What to produce
An exact transcription is needed, starting at the line containing "around the white" and running through the last line of the records, with every picture left out.

The records
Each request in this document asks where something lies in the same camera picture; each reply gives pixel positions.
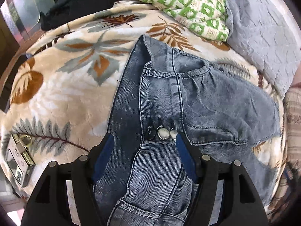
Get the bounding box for flip phone with case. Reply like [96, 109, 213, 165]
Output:
[5, 134, 35, 188]

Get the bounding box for black garment on bed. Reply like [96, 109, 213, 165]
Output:
[39, 0, 120, 31]

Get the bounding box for floral beige fleece blanket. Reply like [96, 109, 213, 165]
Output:
[1, 0, 287, 213]

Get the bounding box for striped beige brown pillow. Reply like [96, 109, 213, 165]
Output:
[268, 83, 300, 225]

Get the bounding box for grey denim pants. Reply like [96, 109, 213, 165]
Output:
[95, 35, 280, 225]

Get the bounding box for grey quilted pillow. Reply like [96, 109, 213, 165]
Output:
[226, 0, 300, 97]

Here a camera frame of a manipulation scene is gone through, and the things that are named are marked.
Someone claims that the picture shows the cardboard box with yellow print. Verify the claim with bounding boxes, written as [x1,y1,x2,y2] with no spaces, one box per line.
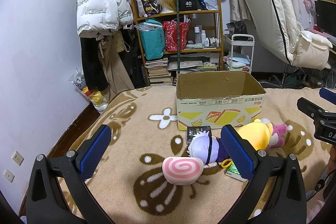
[176,71,266,131]

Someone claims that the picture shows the cream folded mattress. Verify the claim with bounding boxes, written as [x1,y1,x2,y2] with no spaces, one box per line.
[235,0,308,67]

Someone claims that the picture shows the red patterned gift bag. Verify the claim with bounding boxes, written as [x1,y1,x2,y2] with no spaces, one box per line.
[163,21,190,52]

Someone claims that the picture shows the small black card box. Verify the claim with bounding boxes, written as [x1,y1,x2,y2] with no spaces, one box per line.
[186,126,212,145]

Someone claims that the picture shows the white cosmetic bottles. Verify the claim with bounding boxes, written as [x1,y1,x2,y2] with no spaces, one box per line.
[194,26,220,48]

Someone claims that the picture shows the black box marked 40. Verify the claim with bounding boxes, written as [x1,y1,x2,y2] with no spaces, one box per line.
[179,0,197,11]

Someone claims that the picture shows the yellow ring keychain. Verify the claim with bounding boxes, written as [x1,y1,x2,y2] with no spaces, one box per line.
[220,159,233,169]

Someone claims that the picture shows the white rolling cart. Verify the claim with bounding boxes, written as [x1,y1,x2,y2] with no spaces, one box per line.
[223,34,255,73]

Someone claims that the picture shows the white wall socket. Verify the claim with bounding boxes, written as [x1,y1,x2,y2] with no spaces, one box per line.
[12,151,24,166]

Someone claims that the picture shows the teal paper bag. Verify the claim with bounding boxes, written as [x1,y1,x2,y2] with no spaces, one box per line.
[139,19,165,60]

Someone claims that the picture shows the yellow round plush toy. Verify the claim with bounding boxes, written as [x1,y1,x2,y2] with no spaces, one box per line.
[237,118,273,150]

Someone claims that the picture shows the stack of books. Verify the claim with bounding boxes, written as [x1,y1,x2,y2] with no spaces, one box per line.
[145,58,173,85]

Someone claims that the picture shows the pink bear plush toy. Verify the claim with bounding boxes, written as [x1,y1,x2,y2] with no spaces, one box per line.
[266,123,293,149]

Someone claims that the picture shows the green thin pole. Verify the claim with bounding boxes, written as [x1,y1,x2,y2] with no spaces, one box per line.
[176,0,181,75]

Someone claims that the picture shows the white puffer jacket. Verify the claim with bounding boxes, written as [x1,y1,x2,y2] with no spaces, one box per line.
[77,0,134,39]

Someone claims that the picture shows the wooden shelf rack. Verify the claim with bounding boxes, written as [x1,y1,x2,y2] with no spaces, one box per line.
[131,0,223,85]

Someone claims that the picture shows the white haired purple plush doll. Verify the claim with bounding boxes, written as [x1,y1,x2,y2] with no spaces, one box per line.
[187,134,230,165]

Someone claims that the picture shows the person right hand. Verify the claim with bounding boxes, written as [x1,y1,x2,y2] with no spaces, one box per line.
[327,145,336,173]

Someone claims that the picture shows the pink swirl plush roll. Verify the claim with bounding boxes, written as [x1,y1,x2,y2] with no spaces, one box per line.
[162,157,204,186]

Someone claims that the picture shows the beige hanging coat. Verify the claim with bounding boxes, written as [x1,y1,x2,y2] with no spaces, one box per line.
[98,31,134,102]

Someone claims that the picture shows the plastic bag of toys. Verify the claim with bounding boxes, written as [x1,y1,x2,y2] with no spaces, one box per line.
[68,69,108,114]

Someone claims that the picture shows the green tissue packet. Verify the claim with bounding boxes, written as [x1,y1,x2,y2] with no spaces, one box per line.
[225,162,247,182]

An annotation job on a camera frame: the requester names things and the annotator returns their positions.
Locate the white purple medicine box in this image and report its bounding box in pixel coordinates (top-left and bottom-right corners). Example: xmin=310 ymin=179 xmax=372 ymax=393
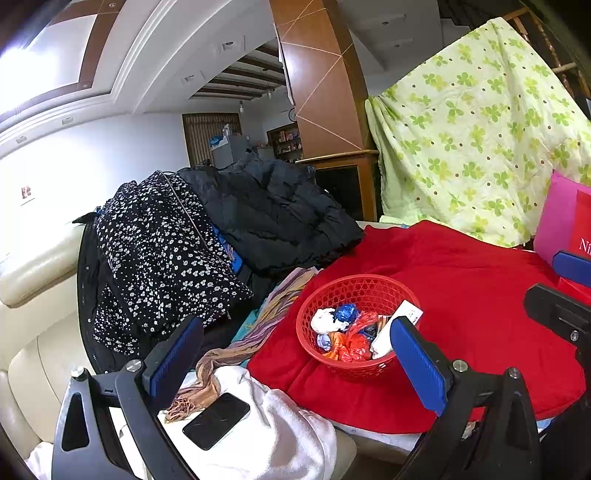
xmin=370 ymin=300 xmax=423 ymax=360

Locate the red plastic bag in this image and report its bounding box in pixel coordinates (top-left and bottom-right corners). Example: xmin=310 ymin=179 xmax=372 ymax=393
xmin=339 ymin=311 xmax=379 ymax=363

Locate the orange wrapper bundle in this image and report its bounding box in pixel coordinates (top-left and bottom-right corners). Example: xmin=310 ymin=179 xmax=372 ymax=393
xmin=324 ymin=331 xmax=349 ymax=361

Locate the blue plastic bag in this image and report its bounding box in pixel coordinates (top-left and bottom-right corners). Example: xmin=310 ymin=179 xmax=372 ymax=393
xmin=332 ymin=303 xmax=360 ymax=325

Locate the large white tissue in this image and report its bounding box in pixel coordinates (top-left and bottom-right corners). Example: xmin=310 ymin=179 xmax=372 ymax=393
xmin=310 ymin=308 xmax=349 ymax=335

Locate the small white tissue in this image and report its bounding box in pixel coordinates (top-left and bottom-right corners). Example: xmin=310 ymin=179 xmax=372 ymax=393
xmin=317 ymin=333 xmax=332 ymax=352

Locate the red paper gift bag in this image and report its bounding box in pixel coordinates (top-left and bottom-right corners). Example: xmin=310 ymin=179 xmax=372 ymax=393
xmin=558 ymin=190 xmax=590 ymax=305

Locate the red fleece blanket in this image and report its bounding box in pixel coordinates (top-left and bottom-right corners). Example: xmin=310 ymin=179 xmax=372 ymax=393
xmin=247 ymin=221 xmax=585 ymax=434

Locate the black smartphone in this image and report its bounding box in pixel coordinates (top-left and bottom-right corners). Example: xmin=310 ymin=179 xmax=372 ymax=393
xmin=182 ymin=392 xmax=250 ymax=451

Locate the beige leather sofa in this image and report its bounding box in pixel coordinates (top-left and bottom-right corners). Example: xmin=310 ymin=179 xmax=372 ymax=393
xmin=1 ymin=225 xmax=92 ymax=458

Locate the striped purple tan scarf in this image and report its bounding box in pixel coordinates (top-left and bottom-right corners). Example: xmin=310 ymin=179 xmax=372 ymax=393
xmin=164 ymin=267 xmax=318 ymax=423

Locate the green floral quilt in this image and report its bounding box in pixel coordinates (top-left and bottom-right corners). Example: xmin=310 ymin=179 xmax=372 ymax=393
xmin=365 ymin=18 xmax=590 ymax=247

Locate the red plastic mesh basket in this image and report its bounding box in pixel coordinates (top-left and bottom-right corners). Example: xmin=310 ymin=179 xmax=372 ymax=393
xmin=295 ymin=274 xmax=422 ymax=378

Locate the black white floral garment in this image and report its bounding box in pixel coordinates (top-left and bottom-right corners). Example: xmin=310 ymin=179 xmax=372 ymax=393
xmin=76 ymin=171 xmax=253 ymax=374

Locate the white towel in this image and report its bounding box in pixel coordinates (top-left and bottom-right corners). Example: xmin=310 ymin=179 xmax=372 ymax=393
xmin=25 ymin=363 xmax=339 ymax=480

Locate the wooden cabinet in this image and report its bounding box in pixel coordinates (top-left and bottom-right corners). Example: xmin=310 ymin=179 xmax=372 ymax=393
xmin=297 ymin=150 xmax=382 ymax=222

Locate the black puffer jacket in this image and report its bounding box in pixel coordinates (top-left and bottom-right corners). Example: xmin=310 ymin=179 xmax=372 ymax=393
xmin=178 ymin=152 xmax=363 ymax=278

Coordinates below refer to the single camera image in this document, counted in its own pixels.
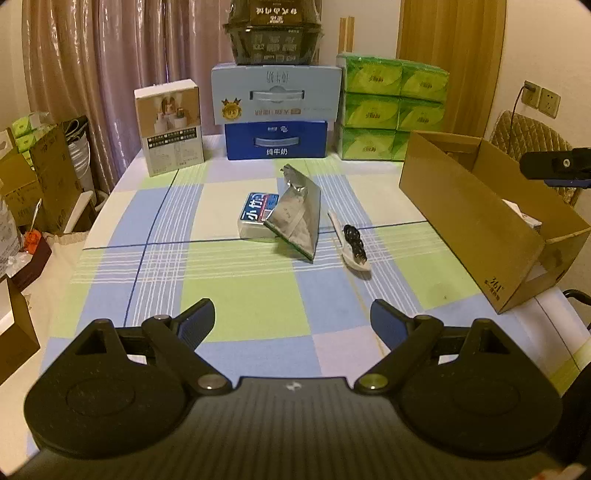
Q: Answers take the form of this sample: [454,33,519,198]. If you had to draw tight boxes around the pink curtain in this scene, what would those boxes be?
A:
[21,1,232,192]

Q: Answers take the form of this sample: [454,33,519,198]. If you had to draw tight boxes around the silver green foil pouch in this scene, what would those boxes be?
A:
[263,164,322,262]

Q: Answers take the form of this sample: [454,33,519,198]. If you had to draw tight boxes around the black power cable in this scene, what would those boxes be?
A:
[506,81,532,139]

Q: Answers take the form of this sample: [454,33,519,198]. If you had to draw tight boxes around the white humidifier product box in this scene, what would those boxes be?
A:
[134,79,204,177]

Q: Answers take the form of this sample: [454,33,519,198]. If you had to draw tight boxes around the black noodle bowl pack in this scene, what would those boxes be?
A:
[223,0,322,66]

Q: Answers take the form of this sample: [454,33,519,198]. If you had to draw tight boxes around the quilted brown chair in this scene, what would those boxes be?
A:
[491,111,590,206]

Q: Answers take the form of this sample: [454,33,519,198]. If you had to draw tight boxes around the dark blue milk carton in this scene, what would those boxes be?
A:
[224,121,329,160]

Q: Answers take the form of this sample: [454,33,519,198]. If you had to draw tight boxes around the wooden door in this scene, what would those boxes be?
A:
[397,0,507,137]

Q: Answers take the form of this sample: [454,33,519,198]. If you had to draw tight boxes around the blue dental floss box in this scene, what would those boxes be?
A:
[238,192,280,240]

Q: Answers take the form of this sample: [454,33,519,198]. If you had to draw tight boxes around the wall power socket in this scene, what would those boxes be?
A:
[521,81,541,109]

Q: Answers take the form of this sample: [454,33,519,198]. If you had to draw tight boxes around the checkered tablecloth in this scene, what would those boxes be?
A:
[27,133,591,458]

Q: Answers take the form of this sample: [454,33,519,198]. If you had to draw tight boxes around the black audio cable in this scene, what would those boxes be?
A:
[341,224,369,263]

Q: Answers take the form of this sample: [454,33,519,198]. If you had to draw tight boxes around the green tissue pack bundle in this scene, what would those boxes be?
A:
[335,53,450,161]

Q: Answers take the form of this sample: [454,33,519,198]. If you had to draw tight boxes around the light blue milk carton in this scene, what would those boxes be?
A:
[211,64,342,125]

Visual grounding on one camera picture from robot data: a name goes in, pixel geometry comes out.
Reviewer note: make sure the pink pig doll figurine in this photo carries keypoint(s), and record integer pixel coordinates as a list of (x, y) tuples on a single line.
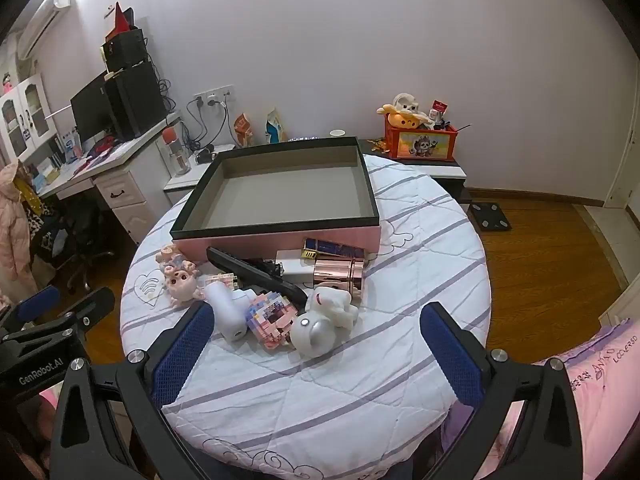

Response below
Q: Answers take the form of this sample: [454,33,519,198]. If you had to draw tight boxes around the white humidifier product box in this scene, what would those boxes be?
A:
[134,79,204,177]

Q: Answers take the form of this sample: [454,33,519,198]. If you had to draw tight boxes around the black noodle bowl pack in this scene, what would those boxes be?
A:
[223,0,322,66]

Q: Answers take the form of this sample: [454,33,519,198]. If you had to draw tight boxes around the quilted brown chair in this scene, what would those boxes be?
A:
[491,111,590,206]

Q: Answers take the form of this sample: [454,33,519,198]. If you had to draw tight boxes around the dark blue milk carton in this scene, what would those boxes be?
A:
[224,121,329,160]

Q: Answers take the form of this sample: [454,33,519,198]. If you had to draw tight boxes around the wooden door in this scene, what would those boxes be?
A:
[397,0,507,137]

Q: Answers take the form of this sample: [454,33,519,198]. If you had to draw tight boxes around the blue dental floss box in this scene, what would those boxes be?
A:
[238,192,280,240]

Q: Answers take the form of this sample: [454,33,519,198]. If you had to draw tight boxes around the wall power socket in this scene, what would those boxes be?
A:
[521,81,541,109]

Q: Answers take the form of this sample: [454,33,519,198]. If you had to draw tight boxes around the checkered tablecloth in this scene, what would those boxes be?
A:
[27,133,591,458]

Q: Answers take the form of this sample: [454,33,519,198]. If you had to draw tight boxes around the black audio cable in this scene, what would those boxes be?
A:
[341,224,369,263]

Q: Answers take the form of this sample: [454,33,519,198]. If you had to draw tight boxes around the green tissue pack bundle in this scene, what would those boxes be?
A:
[335,53,450,161]

Q: Answers take the form of this sample: [454,33,519,198]. If you had to draw tight boxes around the light blue milk carton in this scene, what would those boxes be?
A:
[211,64,342,125]

Visual grounding on one camera picture from robot data: a name goes in, pixel geometry comes out.
Reviewer note: make sure the pink pig doll figurine in this photo carries keypoint(s), and record integer pixel coordinates as a list of (x, y) tuples on a single line.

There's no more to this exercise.